Of note though, not all my musings from this past year are filled with turmoil. I realized I do not feel as “othered” as much as I did in the past. For example, I wrote a recent reflection “Lonely No More” about what helps me feel less alone. And overall, gratitude, reflection, and small acts of kindness have become very natural behaviors for me. I have also developed my self-esteem to where know I can adopt, adapt, and conform to most environments if I want to; and it’s comforting to know that I have evolved out of a lack of confidence and the functional ability to connect.

For today, I would not like to write anymore – but will end this piece by sharing my gratitude. I am grateful for the ability to convey my thoughts in a manner that is heard; I am grateful for you taking time to read this post; I am grateful for my privilege, and I am grateful for the bountiful love and support in my life.

To all those in The MindReset Community, I am grateful for your voices and how your journeys continue to humble and remind me of my wealth. I am able. I have community. I have very much to be grateful for. Money is not the only measure of prosperity and I am very grateful to be rich at year six.
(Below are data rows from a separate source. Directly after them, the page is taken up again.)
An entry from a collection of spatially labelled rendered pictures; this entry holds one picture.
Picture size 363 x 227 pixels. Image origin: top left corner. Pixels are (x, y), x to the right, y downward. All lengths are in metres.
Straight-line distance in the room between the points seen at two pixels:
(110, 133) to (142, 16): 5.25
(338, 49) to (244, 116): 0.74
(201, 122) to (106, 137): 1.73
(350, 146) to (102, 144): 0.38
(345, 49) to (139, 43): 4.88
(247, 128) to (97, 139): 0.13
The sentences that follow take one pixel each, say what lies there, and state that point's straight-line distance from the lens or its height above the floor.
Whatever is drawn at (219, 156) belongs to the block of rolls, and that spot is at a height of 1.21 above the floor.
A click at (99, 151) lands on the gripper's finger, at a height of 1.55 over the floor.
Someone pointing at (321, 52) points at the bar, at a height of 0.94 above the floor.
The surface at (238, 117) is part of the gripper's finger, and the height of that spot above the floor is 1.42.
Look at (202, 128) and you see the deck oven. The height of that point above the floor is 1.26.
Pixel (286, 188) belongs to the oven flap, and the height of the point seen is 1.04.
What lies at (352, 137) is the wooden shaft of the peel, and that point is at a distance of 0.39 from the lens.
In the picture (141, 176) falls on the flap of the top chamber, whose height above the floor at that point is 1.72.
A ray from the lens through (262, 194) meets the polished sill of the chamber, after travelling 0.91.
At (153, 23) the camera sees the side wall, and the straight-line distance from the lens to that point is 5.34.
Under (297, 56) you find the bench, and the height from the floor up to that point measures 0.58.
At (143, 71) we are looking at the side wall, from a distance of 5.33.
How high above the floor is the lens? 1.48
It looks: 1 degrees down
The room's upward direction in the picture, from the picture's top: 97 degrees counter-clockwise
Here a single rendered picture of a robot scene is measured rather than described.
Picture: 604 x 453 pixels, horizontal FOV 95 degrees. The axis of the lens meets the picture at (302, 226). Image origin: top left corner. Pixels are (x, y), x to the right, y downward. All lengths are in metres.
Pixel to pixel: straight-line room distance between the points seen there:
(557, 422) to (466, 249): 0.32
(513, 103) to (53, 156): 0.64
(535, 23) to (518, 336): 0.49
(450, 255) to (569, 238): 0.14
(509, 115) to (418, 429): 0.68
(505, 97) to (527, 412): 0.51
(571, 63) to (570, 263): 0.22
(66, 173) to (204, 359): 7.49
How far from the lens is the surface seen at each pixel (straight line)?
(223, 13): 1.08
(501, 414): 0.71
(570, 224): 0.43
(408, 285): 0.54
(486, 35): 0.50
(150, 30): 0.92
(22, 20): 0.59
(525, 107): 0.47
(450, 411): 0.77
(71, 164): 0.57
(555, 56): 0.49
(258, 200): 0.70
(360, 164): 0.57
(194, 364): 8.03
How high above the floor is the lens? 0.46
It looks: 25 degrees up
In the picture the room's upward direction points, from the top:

*Now I realize this is not entirely true. She (past-me) is part of who I am. We had our fully recognized “mind-merge” in the summer of 2018. It’s quite odd to talk about myself like I am more than one person, but it helps people, and me, understand the different versions of who I am and the striking division in my thoughts and personalities while I healed.

PS. If you didn’t notice in the featured photo, that was me earlier this year leaving the 5th.